A block of mass `4 kg` is placed on a rough horizontal force plane. A time dependent horizontal force `F = k t` acts on the block. Here `k = 2 Ns^(-1)`. The frictional force between the block and plane at time `t = 2 s` is `(mu = 0.2)` a) 4 N b) 8 N c) 12 N d) 10 N

To solve the problem, we will follow these steps: ### Step 1: Identify the given values - Mass of the block, \( m = 4 \, \text{kg} \) - Coefficient of friction, \( \mu = 0.2 \) - Time, \( t = 2 \, \text{s} \) - Constant \( k = 2 \, \text{N/s} \) ### Step 2: Calculate the normal force The normal force \( N \) acting on the block is equal to the weight of the block, which can be calculated using the formula: \[ N = mg \] Where \( g \) (acceleration due to gravity) is approximately \( 10 \, \text{m/s}^2 \).

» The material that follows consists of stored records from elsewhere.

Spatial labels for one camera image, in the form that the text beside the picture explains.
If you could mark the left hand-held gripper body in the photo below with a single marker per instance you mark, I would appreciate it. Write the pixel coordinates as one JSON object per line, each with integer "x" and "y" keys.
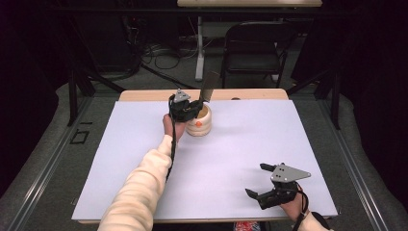
{"x": 181, "y": 109}

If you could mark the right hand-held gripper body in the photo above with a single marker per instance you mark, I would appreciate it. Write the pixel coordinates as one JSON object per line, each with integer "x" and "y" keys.
{"x": 285, "y": 174}

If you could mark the cream ribbed knife holder pot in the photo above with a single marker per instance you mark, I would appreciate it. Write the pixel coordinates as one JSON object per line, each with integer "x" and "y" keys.
{"x": 201, "y": 126}

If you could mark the black cleaver knife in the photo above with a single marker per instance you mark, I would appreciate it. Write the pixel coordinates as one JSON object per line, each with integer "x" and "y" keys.
{"x": 209, "y": 84}

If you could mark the person's left hand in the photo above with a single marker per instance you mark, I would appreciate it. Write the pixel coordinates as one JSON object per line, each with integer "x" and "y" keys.
{"x": 170, "y": 128}

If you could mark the person's right hand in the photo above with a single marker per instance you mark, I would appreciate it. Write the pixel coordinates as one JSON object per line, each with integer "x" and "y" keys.
{"x": 293, "y": 208}

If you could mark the red patterned clothing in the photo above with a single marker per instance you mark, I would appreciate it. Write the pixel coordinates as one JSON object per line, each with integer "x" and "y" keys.
{"x": 247, "y": 226}

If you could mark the white table mat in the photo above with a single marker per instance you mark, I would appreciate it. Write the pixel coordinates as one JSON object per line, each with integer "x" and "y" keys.
{"x": 240, "y": 144}

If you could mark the black table grommet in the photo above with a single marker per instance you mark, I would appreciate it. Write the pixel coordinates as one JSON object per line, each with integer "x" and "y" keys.
{"x": 235, "y": 98}

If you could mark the background desk with white leg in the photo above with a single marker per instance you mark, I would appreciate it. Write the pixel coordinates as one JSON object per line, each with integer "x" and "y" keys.
{"x": 199, "y": 64}

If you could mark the wooden table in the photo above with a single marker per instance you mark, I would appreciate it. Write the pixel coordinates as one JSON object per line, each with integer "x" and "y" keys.
{"x": 144, "y": 95}

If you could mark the black folding chair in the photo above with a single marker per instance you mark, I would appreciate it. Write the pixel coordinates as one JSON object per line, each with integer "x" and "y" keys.
{"x": 253, "y": 64}

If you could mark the black metal stand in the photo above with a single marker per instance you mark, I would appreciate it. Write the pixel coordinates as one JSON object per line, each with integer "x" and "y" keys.
{"x": 73, "y": 96}
{"x": 335, "y": 102}

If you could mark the metal floor rail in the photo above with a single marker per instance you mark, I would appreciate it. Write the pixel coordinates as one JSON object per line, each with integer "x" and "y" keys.
{"x": 48, "y": 170}
{"x": 356, "y": 179}

Substituting the values: \[ N = 4 \, \text{kg} \times 10 \, \text{m/s}^2 = 40 \, \text{N} \] ### Step 3: Calculate the maximum frictional force The maximum frictional force \( f_{\text{max}} \) can be calculated using the formula: \[ f_{\text{max}} = \mu N \] Substituting the values: \[ f_{\text{max}} = 0.2 \times 40 \, \text{N} = 8 \, \text{N} \] ### Step 4: Calculate the applied force at \( t = 2 \, \text{s} \) The applied force \( F \) is given by the equation: \[ F = kt \] Substituting the values: \[ F = 2 \, \text{N/s} \times 2 \, \text{s} = 4 \, \text{N} \] ### Step 5: Compare the applied force with the maximum frictional force Now we compare the applied force with the maximum frictional force: - Applied force \( F = 4 \, \text{N} \) - Maximum frictional force \( f_{\text{max}} = 8 \, \text{N} \) Since the applied force (4 N) is less than the maximum frictional force (8 N), the block will not move. ### Step 6: Determine the frictional force In this case, the frictional force \( f \) will be equal to the applied force because the block does not move: \[ f = F = 4 \, \text{N} \] ### Final Answer The frictional force between the block and the plane at time \( t = 2 \, \text{s} \) is \( \boxed{4 \, \text{N}} \).